▸ **Work instruction**:
Could you retype the lines below, starting at the line holding "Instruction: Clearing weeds" and stopping at the line holding "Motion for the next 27", inclusive? Copy them exactly and drop the images.

★ ★ ★ ★ ★

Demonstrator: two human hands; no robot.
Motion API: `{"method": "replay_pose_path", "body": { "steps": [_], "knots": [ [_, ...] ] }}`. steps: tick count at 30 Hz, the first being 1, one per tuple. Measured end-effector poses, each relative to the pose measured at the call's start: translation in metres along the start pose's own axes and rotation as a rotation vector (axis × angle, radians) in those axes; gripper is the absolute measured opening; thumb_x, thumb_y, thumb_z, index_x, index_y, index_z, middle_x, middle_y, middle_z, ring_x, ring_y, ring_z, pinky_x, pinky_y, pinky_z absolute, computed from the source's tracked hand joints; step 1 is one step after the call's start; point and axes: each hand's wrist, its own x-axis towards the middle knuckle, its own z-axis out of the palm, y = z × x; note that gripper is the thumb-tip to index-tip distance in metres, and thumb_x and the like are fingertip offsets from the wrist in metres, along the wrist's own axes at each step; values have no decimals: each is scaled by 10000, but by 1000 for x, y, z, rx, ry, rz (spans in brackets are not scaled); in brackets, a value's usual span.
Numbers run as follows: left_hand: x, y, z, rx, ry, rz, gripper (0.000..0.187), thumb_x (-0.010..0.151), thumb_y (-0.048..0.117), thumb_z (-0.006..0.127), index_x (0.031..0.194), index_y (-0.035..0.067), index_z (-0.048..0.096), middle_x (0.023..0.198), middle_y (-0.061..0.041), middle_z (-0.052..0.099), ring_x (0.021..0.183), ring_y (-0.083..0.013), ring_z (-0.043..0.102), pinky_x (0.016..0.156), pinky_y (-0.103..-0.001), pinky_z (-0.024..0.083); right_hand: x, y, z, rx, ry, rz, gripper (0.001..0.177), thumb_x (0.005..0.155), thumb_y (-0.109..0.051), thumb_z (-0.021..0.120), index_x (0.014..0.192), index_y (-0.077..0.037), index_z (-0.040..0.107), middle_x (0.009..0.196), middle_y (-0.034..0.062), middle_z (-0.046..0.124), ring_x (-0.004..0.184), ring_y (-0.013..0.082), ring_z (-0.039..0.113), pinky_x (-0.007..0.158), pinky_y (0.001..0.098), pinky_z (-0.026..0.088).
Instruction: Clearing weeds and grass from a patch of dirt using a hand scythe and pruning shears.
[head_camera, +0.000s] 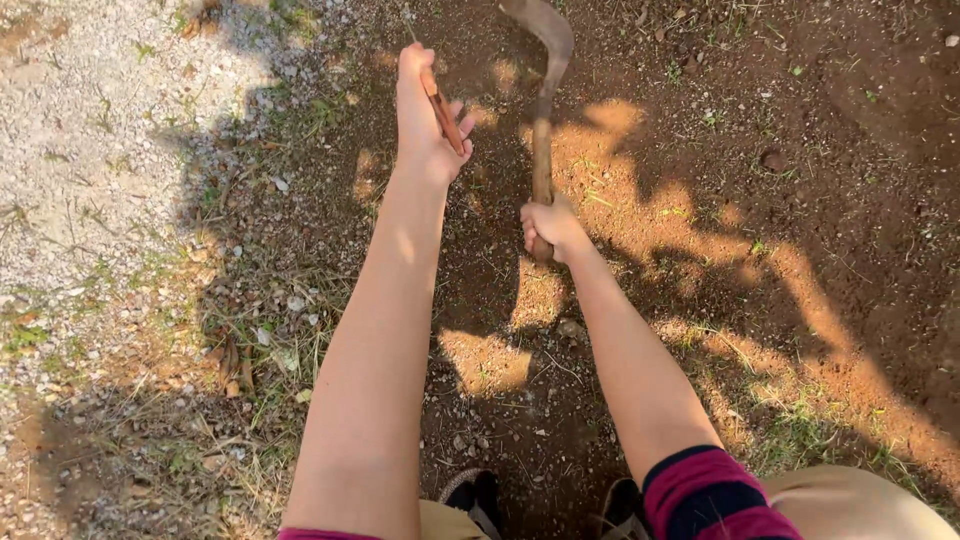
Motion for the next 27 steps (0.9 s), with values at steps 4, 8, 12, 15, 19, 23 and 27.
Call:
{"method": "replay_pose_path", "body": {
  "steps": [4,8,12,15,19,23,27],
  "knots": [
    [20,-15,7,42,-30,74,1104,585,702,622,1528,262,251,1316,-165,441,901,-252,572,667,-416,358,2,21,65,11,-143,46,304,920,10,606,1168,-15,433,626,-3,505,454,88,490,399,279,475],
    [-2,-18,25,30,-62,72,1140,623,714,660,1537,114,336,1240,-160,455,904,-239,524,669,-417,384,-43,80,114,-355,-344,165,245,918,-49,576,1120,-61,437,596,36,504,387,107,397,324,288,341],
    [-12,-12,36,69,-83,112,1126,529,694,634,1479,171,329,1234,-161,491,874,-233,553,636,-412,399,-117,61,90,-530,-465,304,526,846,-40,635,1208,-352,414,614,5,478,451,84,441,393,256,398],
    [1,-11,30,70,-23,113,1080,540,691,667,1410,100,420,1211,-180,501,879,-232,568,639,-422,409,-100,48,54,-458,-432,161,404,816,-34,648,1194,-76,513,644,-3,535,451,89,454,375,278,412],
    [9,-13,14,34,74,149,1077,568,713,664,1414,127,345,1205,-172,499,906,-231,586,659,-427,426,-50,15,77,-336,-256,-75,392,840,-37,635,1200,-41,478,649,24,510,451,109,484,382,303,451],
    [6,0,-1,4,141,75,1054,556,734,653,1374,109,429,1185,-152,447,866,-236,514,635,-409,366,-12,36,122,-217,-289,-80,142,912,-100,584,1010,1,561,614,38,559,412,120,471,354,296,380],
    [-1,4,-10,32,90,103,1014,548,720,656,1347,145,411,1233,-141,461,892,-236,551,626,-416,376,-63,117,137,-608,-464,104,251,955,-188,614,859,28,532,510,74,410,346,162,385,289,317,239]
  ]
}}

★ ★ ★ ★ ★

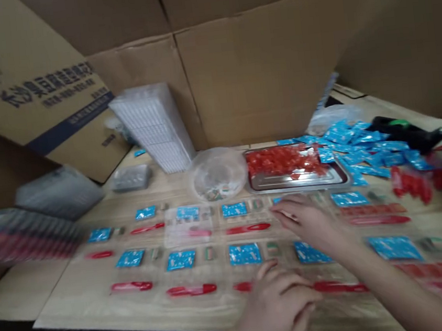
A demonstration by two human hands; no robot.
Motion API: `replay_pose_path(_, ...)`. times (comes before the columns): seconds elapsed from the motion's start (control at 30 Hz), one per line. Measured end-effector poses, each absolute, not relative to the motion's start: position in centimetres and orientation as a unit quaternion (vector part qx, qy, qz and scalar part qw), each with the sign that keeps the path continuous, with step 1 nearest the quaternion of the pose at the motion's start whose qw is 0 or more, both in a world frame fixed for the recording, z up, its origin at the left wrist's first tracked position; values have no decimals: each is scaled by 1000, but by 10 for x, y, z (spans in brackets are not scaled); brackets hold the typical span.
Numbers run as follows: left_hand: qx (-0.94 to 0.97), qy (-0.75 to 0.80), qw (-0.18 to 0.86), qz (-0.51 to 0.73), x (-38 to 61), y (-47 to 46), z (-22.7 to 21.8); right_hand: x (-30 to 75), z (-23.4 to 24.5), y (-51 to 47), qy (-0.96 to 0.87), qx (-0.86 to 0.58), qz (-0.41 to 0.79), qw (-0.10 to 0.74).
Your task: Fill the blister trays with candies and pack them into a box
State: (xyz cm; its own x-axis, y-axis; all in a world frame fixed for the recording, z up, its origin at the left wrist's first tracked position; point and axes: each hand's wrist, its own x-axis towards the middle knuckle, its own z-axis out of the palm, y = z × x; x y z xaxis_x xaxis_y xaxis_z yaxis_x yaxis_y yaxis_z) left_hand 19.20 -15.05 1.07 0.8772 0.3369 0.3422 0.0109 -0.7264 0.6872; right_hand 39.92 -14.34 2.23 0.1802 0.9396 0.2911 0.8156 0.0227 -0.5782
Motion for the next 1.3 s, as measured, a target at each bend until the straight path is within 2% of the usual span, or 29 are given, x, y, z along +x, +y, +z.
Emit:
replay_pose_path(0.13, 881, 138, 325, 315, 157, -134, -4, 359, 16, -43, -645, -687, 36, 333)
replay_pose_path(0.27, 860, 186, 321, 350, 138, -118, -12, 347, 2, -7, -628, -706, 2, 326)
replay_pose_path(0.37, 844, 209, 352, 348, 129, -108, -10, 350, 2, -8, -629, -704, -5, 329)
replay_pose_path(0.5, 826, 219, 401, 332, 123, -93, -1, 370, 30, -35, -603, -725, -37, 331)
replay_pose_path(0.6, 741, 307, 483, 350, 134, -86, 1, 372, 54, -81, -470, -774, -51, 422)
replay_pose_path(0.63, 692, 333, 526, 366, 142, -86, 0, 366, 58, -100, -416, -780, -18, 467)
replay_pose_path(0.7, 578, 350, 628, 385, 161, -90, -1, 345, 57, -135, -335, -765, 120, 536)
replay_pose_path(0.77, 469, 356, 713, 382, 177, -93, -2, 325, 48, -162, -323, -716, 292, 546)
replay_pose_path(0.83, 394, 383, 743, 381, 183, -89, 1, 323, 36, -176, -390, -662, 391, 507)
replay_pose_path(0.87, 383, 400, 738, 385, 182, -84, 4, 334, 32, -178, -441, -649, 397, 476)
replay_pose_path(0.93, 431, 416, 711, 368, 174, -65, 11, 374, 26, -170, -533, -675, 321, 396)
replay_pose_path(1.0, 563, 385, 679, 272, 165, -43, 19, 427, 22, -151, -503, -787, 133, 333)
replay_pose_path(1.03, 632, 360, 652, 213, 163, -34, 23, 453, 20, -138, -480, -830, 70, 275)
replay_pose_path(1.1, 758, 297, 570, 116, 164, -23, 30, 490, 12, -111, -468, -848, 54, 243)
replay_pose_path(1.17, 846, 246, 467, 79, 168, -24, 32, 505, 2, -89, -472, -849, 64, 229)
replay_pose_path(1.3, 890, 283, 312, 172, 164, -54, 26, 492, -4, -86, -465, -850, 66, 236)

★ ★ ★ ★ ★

▸ **Task output**:
Instruction: Clearing weeds and grass from a patch of dirt using a hand scythe and pruning shears.
[head_camera, +0.000s] 
Motion for the next 27 steps (0.9 s), with values at steps 4, 8, 12, 15, 19, 23 and 27.

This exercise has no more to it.